Ramesh, Balan and Demuth, Jeff. "A General Framework for Dosage Compensation Analyses using Snakemake" (in prep).2020

References:

  1. Köster, Johannes and Rahmann, Sven. “Snakemake - A scalable bioinformatics workflow engine”. Bioinformatics 2012.
  2. Grabherr MG, Haas BJ, Yassour M, Levin JZ, Thompson DA, Amit I, Adiconis X, Fan L, Raychowdhury R, Zeng Q, Chen Z, Mauceli E, Hacohen N, Gnirke A, Rhind N, di Palma F, Birren BW, Nusbaum C, Lindblad-Toh K, Friedman N, Regev A. Full-length transcriptome assembly from RNA-seq data without a reference genome.
  3. Patro, R., Duggal, G., Love, M. I., Irizarry, R. A., & Kingsford, C. (2017). Salmon provides fast and bias-aware quantification of transcript expression. Nature methods, 14(4), 417-419.
  4. Limin Fu, Beifang Niu, Zhengwei Zhu, Sitao Wu and Weizhong Li, CD-HIT: accelerated for clustering the next generation sequencing data. Bioinformatics, (2012), 28 (23): 3150-3152.
  5. Haas, B., & Papanicolaou, A. J. G. S. (2016). TransDecoder (find coding regions within transcripts).
  6. Emms, D. M., & Kelly, S. (2019). OrthoFinder: phylogenetic orthology inference for comparative genomics. Genome biology, 20(1), 1-14.
  7. Julien, P., Brawand, D., Soumillon, M., Necsulea, A., Liechti, A., Schütz, F., ... & Kaessmann, H. (2012). Mechanisms and evolutionary patterns of mammalian and avian dosage compensation. PLoS Biol, 10(5), e1001328.

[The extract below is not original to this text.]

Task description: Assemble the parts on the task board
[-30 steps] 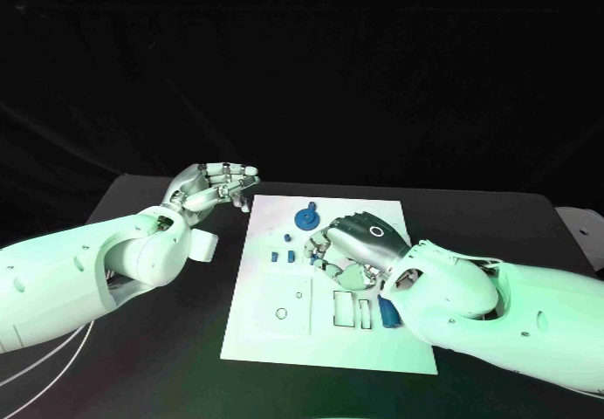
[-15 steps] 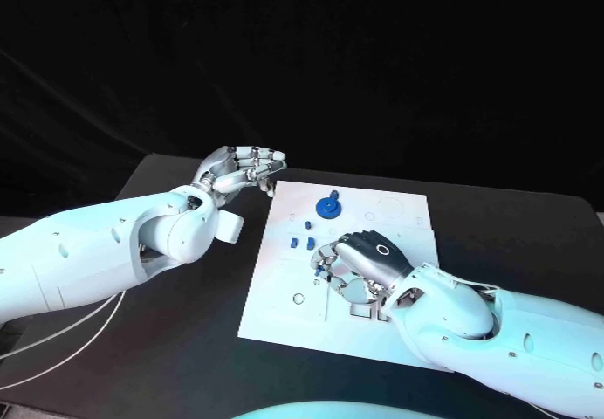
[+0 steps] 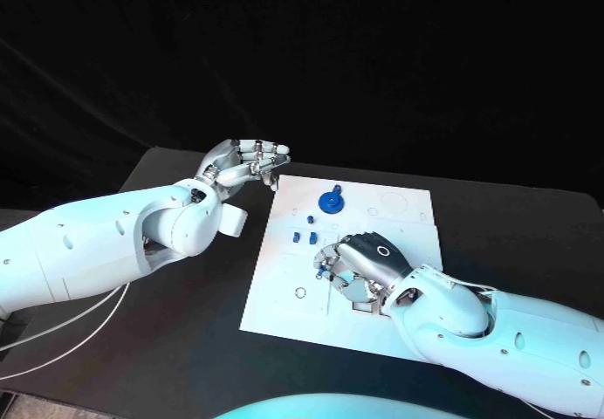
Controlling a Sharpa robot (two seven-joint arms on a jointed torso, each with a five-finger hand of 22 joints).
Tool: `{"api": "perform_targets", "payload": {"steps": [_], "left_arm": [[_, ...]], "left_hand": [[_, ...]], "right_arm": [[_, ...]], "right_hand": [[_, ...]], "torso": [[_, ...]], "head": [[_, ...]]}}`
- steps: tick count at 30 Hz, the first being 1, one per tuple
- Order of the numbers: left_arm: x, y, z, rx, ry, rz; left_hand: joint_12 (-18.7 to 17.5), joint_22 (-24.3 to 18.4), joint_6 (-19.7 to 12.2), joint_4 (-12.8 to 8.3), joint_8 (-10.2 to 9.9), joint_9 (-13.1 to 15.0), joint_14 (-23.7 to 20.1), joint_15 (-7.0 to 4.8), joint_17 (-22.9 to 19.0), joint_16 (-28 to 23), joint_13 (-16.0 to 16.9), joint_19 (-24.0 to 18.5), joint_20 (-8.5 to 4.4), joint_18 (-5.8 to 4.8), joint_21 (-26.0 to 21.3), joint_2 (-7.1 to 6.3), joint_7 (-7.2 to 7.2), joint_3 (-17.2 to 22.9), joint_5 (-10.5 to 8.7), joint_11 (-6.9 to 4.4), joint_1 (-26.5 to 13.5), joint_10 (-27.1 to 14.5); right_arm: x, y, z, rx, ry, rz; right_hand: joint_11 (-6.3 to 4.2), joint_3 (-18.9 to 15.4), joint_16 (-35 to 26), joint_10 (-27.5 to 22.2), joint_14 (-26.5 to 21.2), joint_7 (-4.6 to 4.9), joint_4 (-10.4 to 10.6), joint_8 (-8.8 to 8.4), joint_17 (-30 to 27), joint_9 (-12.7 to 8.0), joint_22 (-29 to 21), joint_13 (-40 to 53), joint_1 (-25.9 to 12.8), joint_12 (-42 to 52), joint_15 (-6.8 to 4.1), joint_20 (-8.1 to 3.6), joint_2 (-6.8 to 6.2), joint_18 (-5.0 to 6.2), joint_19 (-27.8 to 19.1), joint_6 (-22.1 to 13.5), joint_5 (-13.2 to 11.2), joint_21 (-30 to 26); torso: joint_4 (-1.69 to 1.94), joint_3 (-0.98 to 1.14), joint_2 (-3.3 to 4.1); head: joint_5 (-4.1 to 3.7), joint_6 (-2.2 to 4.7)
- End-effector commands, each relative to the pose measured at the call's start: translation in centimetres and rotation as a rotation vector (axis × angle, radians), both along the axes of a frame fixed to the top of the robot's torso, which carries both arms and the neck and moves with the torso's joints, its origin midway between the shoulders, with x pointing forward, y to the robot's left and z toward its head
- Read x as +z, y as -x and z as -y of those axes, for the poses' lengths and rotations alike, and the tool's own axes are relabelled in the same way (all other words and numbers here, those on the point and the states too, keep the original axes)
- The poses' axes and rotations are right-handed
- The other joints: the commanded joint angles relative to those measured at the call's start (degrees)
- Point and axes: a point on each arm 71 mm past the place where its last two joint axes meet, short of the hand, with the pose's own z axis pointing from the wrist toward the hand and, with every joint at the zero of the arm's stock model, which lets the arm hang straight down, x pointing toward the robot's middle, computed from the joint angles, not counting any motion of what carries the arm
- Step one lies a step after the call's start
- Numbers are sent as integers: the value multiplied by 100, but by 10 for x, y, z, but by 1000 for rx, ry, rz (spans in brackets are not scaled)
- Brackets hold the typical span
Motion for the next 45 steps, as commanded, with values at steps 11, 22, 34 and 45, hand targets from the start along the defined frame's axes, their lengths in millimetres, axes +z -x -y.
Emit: {"api": "perform_targets", "payload": {"steps": [11, 22, 34, 45], "left_arm": [[1, 0, 2, -5, 8, 3], [1, 0, 1, -3, 7, 2], [0, 0, 0, 1, 5, 0], [0, 0, -1, 1, 5, 0]], "left_hand": [[32, -7, -54, -17, 3, -12, -42, 5, -10, -28, 7, -11, 48, 31, -28, -8, -1, -13, 27, 0, 19, -53], [32, -7, -54, -17, 3, -12, -42, 5, -10, -28, 7, -11, 48, 31, -28, -8, -1, -13, 27, 0, 19, -53], [32, -7, -54, -17, 3, -12, -42, 5, -10, -28, 7, -11, 48, 31, -28, -8, -1, -13, 27, 0, 19, -53], [32, -7, -54, -17, 3, -12, -42, 5, -10, -28, 7, -11, 48, 31, -28, -8, -1, -13, 27, 0, 19, -53]], "right_arm": [[-6, -1, -3, 13, 38, 6], [-8, -1, -5, 16, 57, 2], [-10, 0, -2, 14, 87, 3], [-11, 2, -7, 19, 118, -2]], "right_hand": [[-66, 6, -21, 45, 361, 33, -37, 29, 438, 3, 1403, 8, -31, -19, -28, -44, 15, -23, 506, 24, 23, -29], [-61, 8, -18, 41, 361, 37, -47, 24, 441, 5, 1401, 10, -38, -30, -25, -42, 19, -22, 504, 14, 25, -35], [-60, 4, -12, 43, 363, 39, -50, 24, 447, 7, 1404, 12, -47, -34, -23, -41, 20, -24, 506, 13, 15, -28], [-58, -9, -9, 44, 363, 38, -66, 24, 447, 16, 1403, 21, -77, -54, -18, -36, 29, -23, 505, 9, -51, -32]], "torso": [[-1, 5, 1], [-2, 1, 0], [-6, 6, -1], [-6, 3, 3]], "head": [[10, -15], [24, -45], [34, -61], [22, -51]]}}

  8. Schield, D.R., Card, D.C., Hales, N.R., Perry, B.W., Pasquesi, G.M., Blackmon, H., Adams, R.H., Corbin, A.B., Smith, C.F., Ramesh, B. and Demuth, J.P., 2019. The origins and evolution of chromosomes, dosage compensation, and mechanisms underlying venom regulation in snakes. Genome research, 29(4), pp.590-601.